▸ **WORK TO COMPLETE**
Your copy should hold exactly the lines from the beginning of the listing below through the line with "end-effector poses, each", without any pictures.

-- Opening Marker --

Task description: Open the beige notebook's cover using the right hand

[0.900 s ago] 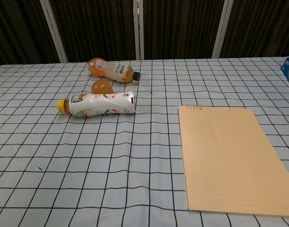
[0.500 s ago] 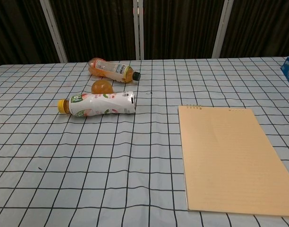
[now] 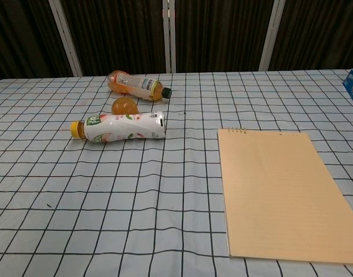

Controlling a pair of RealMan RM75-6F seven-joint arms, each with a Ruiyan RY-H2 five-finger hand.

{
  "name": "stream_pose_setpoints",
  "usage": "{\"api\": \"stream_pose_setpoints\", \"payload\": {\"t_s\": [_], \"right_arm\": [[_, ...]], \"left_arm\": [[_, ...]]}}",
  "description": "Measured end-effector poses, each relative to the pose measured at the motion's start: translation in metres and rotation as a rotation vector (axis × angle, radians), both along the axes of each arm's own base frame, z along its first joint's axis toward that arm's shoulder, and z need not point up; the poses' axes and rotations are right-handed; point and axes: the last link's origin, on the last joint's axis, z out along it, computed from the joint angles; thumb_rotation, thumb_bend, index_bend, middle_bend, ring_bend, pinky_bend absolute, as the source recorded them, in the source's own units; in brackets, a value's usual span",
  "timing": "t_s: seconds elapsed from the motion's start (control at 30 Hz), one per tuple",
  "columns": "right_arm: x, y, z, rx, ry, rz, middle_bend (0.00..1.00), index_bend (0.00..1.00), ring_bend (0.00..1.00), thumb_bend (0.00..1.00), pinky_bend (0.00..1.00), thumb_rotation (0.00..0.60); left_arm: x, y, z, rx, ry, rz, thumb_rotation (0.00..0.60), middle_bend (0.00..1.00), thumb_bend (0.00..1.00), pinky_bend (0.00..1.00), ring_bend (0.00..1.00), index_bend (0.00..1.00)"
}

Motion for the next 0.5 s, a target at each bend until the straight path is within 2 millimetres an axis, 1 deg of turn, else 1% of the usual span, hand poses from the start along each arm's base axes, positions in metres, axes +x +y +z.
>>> {"api": "stream_pose_setpoints", "payload": {"t_s": [0.1,0.27,0.37,0.5], "right_arm": [[0.004,0.008,-0.019,0.077,0.012,0.024,0.00,0.03,0.00,0.09,0.00,0.600],[0.008,0.016,-0.047,0.144,0.037,0.055,0.00,0.03,0.00,0.09,0.00,0.600],[0.009,0.019,-0.064,0.167,0.045,0.059,0.00,0.03,0.00,0.09,0.00,0.600],[0.010,0.018,-0.078,0.180,0.036,0.036,0.00,0.03,0.00,0.09,0.00,0.600]], "left_arm": [[0.000,0.000,0.001,0.000,0.002,0.002,0.600,0.00,0.18,0.00,0.00,0.00],[-0.001,0.000,0.003,0.007,0.001,0.008,0.600,0.00,0.18,0.00,0.00,0.00],[-0.003,0.001,0.004,0.014,-0.001,0.015,0.600,0.00,0.18,0.00,0.00,0.00],[-0.004,0.002,0.006,0.022,0.000,0.021,0.600,0.00,0.18,0.00,0.00,0.00]]}}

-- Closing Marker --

▸ **RESPONSE TO THIS TASK**
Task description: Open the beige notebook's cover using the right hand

[0.900 s ago] 
[0.500 s ago] 
[now] 

Controlling a pair of RealMan RM75-6F seven-joint arms, each with a Ruiyan RY-H2 five-finger hand.

{
  "name": "stream_pose_setpoints",
  "usage": "{\"api\": \"stream_pose_setpoints\", \"payload\": {\"t_s\": [_], \"right_arm\": [[_, ...]], \"left_arm\": [[_, ...]]}}",
  "description": "Measured end-effector poses, each relative to the pose measured at the motion's start: translation in metres and rotation as a rotation vector (axis × angle, radians), both along the axes of each arm's own base frame, z along its first joint's axis toward that arm's shoulder, and z need not point up; the poses' axes and rotations are right-handed; point and axes: the last link's origin, on the last joint's axis, z out along it, computed from the joint angles; thumb_rotation, thumb_bend, index_bend, middle_bend, ring_bend, pinky_bend absolute, as the source recorded them, in the source's own units; in brackets, a value's usual span",

The exercise calls for nothing more than this answer.